Figure out which one you want to use, rename or drop the other column and redo the operation.
Solution
Rename the columns like this
df.columns = ['foo', 'bar']
foo bar
0 1 1
1 2 2
2 3 3
df.groupby('bar')
<pandas.core.groupby.DataFrameGroupBy object at 0x1066dd950>
TL;DR:
Quick example: if I am to groupby a bunch of people by careers, a person is either an eng or a tech, can't be both, otherwise groupby()
won't know if to put that person in the tech group or the eng group.
Your code, unfortunately assigned some people into both eng AND tech at the same time.
First of all, just to make sure we TRULY understand what groupby()
does.
We will be using this example fruit df
thru out:
import pandas as pd
import numpy as np
df = pd.DataFrame(
{"fruit": ['apple', 'apple', 'orange', 'orange'], "color": ['r', 'g', 'b', 'r']},
index=[11, 22, 33, 44],
)
"""
[df] df:
+----+---------+---------+
| | fruit | color |
|----+---------+---------|
| 11 | apple | r |
| 22 | apple | g |
| 33 | orange | b |
| 44 | orange | r |
+----+---------+---------+
"""
Below is a very valid df.groupby()
, not using any column names:
gp = df.groupby(
{
0: 'mine',
1: 'mine',
11: 'mine',
22: 'mine',
33: 'mine',
44: 'you are rats with wings!',
}
)
"""
[df] [group] mine:
+----+---------+---------+
| | fruit | color |
|----+---------+---------|
| 11 | apple | r |
| 22 | apple | g |
| 33 | orange | b |
+----+---------+---------+
[df] [group] you are rats with wings!:
+----+---------+---------+
| | fruit | color |
|----+---------+---------|
| 44 | orange | r |
+----+---------+---------+
"""
Wait, the groupby()
didn't even use 'fruit' or 'color' at all?!
That's right! groupby()
doesn't need to care about df
or 'fruit' or 'color' or Nemo, groupby()
only cares about one thing, a lookup table that tells it which index is mapped to which label (ie. group).
In this case, for example, the dictionary passed to the groupby()
is instructing the groupby()
to:
if you see index 11
, then it is a "mine"
, put the row with that index in the group named "mine"
.
if you see index 22
, then it is a "mine"
, put the row with that index in the group named "mine"
.
...
even 0 and 1 not being in df.index
is not a problem
Conventional df.groupby('fruit')
or df.groupby(df['fruit'])
follows exactly the rule above.

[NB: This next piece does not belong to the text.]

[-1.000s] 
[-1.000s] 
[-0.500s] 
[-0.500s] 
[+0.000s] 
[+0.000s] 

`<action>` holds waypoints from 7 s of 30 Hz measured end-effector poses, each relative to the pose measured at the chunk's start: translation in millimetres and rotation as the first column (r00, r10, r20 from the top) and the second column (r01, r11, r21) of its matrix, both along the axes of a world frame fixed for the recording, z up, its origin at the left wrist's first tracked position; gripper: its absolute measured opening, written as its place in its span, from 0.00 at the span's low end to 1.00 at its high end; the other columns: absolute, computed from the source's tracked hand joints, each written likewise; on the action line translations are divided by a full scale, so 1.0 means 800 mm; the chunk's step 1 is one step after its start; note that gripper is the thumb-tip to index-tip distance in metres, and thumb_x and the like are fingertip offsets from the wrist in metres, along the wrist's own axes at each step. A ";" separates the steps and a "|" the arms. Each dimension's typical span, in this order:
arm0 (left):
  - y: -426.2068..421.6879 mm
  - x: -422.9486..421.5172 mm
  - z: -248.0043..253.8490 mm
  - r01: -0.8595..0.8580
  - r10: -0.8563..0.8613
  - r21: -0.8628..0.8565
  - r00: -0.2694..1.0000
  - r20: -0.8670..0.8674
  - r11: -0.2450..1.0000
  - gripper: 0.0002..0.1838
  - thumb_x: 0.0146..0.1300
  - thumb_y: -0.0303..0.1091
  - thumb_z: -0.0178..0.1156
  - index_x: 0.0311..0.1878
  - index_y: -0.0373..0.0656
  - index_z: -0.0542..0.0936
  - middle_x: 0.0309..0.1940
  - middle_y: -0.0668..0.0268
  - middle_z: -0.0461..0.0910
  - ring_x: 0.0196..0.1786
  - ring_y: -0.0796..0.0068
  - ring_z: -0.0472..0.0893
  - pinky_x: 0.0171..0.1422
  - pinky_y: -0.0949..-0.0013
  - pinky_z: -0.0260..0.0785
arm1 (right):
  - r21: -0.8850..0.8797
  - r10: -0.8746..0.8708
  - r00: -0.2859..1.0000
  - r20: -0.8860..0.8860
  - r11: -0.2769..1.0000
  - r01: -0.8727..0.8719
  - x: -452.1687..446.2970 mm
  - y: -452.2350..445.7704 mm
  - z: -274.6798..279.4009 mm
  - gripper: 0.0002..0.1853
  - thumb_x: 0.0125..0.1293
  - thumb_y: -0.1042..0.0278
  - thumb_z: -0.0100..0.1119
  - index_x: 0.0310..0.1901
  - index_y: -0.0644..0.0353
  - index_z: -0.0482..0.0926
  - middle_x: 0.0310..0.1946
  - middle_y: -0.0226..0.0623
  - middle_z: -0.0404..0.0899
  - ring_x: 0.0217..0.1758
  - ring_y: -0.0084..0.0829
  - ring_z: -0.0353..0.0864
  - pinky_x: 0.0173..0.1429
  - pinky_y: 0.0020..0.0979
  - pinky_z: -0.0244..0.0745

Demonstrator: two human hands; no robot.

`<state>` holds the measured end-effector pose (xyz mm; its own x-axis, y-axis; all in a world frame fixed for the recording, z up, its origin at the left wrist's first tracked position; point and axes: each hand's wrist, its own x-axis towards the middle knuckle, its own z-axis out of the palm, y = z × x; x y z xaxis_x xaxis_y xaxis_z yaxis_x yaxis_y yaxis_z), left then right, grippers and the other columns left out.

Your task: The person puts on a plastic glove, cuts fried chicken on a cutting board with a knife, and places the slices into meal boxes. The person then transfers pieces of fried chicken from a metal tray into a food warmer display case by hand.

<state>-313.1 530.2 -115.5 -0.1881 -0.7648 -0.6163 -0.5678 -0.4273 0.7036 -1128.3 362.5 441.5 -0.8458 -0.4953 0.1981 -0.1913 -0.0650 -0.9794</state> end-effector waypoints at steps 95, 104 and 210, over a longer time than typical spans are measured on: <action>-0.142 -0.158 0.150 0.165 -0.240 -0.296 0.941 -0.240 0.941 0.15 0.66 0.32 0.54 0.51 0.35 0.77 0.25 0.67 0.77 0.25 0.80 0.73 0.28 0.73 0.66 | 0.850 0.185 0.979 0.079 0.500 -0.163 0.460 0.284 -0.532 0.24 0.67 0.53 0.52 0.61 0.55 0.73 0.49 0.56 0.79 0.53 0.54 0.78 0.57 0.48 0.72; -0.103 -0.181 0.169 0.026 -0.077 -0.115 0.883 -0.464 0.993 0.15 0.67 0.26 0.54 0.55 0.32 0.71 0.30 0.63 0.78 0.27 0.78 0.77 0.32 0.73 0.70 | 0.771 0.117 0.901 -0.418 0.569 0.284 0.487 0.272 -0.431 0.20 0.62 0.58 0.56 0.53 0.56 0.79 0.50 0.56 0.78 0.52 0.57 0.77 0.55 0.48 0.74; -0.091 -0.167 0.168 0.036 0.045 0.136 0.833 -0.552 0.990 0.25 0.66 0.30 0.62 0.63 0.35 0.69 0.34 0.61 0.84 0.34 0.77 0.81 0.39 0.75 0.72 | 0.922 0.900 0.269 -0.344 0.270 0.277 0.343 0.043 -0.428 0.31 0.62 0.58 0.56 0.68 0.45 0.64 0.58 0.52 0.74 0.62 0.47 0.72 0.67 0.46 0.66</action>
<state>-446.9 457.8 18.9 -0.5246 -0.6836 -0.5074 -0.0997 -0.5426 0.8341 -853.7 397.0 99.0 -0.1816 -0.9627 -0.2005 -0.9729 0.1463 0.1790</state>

The column df['fruit']
is used as a lookup table, it tells groupby()
that index 11
is an "apple"
Now, regarding: Grouper for '<class 'pandas.core.frame.DataFrame'>' not 1-dimensional
what it is saying is really: for some or all indexes in df, you are assigning MORE THAN just one label
Let's examine some possible errors using the above example:
[x] df.groupby(df)
will not work, you gave groupby()
a 2D mapping, each index was given 2 group names. It will complain: is index 11 an "apple" or an "r"? make up your mind!
[x] the below codes will also not work. Although the mapping is now 1D, it is mapping index 11
to "mine"
as well as "yours"
. Pandas' df
and sr
allow none-unique index, so be careful.
mapping = pd.DataFrame(index= [ 11, 11, 22, 33, 44 ],
data = ['mine', 'yours', 'mine', 'mine', 'yours'], )
df.groupby(mapping)
# different error message, but same idea
mapping = pd.Series( index= [ 11, 11, 22, 33, 44 ],
data = ['mine', 'yours', 'mine', 'mine', 'yours'], )
df.groupby(mapping)